## [Task requirements]
Copy exactly the lines from the start of the data below through the one that carries "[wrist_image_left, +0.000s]", and only those.
--- Data for this exercise ---
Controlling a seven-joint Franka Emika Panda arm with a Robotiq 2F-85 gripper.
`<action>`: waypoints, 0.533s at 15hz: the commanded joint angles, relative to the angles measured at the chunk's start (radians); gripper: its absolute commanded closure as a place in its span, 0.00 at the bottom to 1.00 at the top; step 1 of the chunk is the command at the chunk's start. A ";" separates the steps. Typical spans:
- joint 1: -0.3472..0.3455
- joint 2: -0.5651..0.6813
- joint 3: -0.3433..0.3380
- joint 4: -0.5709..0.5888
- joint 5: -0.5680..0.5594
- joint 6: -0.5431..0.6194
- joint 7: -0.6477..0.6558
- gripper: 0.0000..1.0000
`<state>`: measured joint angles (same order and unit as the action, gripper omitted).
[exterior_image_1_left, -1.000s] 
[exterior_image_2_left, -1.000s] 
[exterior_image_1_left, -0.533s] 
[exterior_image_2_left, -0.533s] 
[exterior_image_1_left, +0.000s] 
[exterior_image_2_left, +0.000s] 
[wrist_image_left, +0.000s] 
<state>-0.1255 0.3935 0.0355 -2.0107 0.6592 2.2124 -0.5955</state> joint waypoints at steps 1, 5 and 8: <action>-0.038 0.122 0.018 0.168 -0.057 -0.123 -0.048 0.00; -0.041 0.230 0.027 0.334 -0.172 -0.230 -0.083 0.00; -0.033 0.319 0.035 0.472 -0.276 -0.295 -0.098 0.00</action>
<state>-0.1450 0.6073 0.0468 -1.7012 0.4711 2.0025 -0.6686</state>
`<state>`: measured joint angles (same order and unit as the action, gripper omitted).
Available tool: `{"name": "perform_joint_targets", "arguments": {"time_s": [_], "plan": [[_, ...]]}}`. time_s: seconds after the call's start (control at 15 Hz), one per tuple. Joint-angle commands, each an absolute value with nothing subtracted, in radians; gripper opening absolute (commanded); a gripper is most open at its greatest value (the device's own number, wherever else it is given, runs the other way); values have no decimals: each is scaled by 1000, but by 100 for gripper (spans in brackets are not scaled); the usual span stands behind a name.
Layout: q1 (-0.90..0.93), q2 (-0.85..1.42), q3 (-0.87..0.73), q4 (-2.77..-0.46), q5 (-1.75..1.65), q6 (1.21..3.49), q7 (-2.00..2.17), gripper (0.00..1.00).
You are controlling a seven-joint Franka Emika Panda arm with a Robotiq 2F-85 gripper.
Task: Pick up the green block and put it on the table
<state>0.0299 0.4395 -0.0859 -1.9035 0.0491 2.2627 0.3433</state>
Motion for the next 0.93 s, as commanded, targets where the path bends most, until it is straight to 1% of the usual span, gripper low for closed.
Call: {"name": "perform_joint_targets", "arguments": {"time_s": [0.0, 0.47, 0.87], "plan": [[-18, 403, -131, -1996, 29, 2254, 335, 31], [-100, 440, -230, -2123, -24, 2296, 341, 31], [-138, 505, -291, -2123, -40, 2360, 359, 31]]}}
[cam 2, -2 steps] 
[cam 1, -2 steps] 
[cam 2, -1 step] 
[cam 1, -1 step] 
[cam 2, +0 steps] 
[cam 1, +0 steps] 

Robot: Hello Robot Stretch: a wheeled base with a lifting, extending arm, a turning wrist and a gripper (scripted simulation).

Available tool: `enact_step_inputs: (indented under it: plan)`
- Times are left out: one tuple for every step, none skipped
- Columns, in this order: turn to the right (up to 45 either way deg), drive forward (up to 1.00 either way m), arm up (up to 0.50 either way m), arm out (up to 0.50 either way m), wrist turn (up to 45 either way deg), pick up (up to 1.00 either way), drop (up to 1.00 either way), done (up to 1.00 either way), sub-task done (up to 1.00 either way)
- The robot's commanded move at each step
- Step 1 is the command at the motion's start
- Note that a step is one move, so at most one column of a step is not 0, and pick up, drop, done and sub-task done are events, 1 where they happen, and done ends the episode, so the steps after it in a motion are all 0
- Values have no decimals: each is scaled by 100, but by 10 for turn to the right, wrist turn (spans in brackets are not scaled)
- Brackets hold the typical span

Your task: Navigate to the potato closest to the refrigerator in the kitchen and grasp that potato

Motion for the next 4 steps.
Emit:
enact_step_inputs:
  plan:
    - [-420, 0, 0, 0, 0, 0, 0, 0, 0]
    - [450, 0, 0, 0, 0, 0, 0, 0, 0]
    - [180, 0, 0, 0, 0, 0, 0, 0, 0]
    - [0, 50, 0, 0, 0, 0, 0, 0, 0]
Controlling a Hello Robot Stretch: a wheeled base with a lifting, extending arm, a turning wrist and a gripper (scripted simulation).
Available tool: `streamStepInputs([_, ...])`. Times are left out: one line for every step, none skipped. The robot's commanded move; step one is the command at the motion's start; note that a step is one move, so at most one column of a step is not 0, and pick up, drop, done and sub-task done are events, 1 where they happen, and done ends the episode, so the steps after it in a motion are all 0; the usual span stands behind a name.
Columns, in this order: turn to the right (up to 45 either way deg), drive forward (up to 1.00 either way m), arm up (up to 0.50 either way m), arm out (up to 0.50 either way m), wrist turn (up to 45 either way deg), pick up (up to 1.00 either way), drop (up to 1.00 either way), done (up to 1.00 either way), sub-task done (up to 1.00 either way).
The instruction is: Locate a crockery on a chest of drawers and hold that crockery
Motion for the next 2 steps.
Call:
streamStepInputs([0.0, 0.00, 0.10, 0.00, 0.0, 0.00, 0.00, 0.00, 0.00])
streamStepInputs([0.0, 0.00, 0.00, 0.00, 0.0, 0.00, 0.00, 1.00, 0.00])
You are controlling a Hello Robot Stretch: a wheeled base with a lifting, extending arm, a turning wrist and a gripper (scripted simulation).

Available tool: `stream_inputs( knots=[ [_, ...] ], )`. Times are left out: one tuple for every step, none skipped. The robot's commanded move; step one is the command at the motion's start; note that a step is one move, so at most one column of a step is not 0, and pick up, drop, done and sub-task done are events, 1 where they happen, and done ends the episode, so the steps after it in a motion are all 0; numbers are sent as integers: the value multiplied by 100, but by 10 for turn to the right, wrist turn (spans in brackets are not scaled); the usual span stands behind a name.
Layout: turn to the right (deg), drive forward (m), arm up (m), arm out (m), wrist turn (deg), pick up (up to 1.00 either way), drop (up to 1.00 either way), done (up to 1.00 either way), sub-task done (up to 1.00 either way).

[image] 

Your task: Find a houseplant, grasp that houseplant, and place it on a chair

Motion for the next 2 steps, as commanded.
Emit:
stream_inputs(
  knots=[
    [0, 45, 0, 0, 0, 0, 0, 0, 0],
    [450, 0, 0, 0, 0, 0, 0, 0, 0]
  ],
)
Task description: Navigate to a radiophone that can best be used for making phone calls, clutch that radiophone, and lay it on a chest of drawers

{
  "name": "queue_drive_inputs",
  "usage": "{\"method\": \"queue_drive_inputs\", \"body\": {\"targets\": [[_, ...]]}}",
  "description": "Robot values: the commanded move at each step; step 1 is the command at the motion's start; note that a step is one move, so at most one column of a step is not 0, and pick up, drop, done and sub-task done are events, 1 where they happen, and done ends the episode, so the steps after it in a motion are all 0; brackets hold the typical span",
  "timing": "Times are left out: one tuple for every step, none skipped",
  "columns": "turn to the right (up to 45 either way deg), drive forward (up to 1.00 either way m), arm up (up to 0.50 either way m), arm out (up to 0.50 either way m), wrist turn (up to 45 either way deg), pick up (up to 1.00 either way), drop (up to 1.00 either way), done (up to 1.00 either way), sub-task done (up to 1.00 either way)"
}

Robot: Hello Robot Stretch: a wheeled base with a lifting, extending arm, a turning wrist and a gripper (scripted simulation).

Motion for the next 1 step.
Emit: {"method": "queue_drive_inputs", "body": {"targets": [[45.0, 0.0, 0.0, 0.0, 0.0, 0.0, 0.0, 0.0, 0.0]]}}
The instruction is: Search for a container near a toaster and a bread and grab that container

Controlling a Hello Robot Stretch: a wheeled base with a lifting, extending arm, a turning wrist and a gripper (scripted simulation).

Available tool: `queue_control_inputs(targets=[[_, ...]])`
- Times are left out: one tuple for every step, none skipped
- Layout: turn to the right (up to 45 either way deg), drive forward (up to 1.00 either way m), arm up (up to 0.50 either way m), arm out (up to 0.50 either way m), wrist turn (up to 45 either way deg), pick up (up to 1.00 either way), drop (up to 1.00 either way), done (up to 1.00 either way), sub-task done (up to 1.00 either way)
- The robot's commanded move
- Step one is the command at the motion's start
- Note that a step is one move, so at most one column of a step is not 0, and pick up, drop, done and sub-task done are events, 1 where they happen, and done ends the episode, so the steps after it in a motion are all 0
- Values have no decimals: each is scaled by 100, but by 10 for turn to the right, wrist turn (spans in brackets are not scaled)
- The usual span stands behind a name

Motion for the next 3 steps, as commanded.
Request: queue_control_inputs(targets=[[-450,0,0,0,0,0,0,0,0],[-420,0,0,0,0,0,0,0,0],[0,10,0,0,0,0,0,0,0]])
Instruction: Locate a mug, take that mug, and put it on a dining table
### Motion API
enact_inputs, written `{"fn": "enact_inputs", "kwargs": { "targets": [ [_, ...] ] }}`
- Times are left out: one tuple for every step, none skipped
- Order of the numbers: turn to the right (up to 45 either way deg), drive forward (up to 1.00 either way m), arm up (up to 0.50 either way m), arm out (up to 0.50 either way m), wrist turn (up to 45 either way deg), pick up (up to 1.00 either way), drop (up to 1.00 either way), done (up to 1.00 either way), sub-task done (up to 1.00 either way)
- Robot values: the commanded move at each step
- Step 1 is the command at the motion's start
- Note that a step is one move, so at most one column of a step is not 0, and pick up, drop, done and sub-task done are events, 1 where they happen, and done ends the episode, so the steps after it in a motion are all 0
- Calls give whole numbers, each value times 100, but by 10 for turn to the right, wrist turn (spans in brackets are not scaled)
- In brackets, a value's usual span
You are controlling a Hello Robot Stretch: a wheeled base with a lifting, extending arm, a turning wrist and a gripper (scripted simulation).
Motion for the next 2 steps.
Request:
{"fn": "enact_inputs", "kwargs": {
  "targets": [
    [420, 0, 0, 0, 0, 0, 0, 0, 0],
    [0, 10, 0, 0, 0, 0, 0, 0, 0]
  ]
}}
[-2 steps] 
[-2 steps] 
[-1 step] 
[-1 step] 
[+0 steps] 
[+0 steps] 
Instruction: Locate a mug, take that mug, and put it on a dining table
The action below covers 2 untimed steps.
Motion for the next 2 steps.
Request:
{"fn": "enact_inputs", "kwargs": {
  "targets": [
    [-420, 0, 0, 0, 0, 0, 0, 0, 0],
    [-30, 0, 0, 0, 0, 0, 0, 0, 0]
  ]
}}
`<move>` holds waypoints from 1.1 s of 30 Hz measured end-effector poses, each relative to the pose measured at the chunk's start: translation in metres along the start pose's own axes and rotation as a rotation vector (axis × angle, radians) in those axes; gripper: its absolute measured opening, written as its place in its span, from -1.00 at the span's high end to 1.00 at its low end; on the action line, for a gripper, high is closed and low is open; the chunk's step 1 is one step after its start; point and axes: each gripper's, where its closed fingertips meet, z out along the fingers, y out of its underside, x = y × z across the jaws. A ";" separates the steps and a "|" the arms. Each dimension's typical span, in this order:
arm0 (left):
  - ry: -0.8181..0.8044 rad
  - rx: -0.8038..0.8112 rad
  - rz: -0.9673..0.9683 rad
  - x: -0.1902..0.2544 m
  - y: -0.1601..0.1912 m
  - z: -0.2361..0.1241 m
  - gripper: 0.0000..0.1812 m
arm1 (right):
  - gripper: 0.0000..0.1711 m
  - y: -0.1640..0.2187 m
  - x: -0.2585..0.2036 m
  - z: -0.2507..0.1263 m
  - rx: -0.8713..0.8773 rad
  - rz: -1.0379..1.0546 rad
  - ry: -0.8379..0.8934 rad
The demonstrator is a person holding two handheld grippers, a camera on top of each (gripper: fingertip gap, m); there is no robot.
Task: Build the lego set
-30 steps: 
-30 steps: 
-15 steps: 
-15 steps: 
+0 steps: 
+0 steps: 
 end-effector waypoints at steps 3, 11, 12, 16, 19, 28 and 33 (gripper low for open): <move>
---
## [Written solution]
Controlling a seven-joint Franka Emika Panda arm with a Robotiq 2F-85 gripper.
`<action>`: waypoints, 0.533s at 15hz: the commanded joint angles, relative to the angles measured at the chunk's start (radians); gripper: its absolute commanded closure as a place in its span, 0.00 at the bottom to 1.00 at the top; step 1 of the chunk is the command at the chunk's start. A ";" separates the steps. Typical spans:
- joint 1: -0.3472..0.3455
- joint 2: -0.5651..0.6813
- joint 3: -0.3433..0.3380
- joint 4: -0.5709..0.5888
- joint 5: -0.5680..0.5594
- joint 6: -0.5431..0.6194
- joint 7: -0.6477..0.6558
- gripper: 0.0000..1.0000
`<state>`: measured joint angles (same order and unit as the action, gripper omitted).
[exterior_image_1_left, -1.000s] 
[exterior_image_2_left, -1.000s] 
[exterior_image_1_left, -0.533s] 
[exterior_image_2_left, -0.533s] 
[exterior_image_1_left, +0.000s] 
[exterior_image_2_left, +0.000s] 
[wrist_image_left, +0.000s] 

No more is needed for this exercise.